RECORDS TO USE:
Content starts
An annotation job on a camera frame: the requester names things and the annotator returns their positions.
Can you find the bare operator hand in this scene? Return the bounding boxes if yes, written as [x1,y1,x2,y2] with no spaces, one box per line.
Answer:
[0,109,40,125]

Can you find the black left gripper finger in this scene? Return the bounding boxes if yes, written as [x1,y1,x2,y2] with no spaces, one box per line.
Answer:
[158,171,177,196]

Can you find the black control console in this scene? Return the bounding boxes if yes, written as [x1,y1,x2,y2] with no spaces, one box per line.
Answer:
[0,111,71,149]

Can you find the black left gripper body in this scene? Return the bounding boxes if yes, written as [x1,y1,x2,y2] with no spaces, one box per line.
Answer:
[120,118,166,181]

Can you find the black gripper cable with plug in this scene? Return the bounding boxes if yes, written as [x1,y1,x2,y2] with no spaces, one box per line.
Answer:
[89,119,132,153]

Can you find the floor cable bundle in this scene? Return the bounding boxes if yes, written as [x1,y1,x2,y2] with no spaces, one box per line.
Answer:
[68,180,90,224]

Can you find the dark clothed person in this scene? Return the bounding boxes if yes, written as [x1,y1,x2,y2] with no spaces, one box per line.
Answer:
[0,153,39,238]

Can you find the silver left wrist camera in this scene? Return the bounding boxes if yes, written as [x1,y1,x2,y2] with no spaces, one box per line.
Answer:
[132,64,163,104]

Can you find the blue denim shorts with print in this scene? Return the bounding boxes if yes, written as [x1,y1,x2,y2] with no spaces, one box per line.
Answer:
Content ends
Would you please copy all lines in the data that contain the word "black"?

Can you find the black left gripper finger in this scene? Return the bounding boxes if yes, written as [x1,y1,x2,y2] with no spaces, one box per line.
Can you find the black control console in this scene? Return the bounding boxes if yes, written as [x1,y1,x2,y2] with no spaces, one box per line.
Can you find the black left gripper body in this scene? Return the bounding boxes if yes, written as [x1,y1,x2,y2] with no spaces, one box per line.
Can you find the black gripper cable with plug in this scene? Return the bounding boxes if yes, written as [x1,y1,x2,y2] with no spaces, one box per line.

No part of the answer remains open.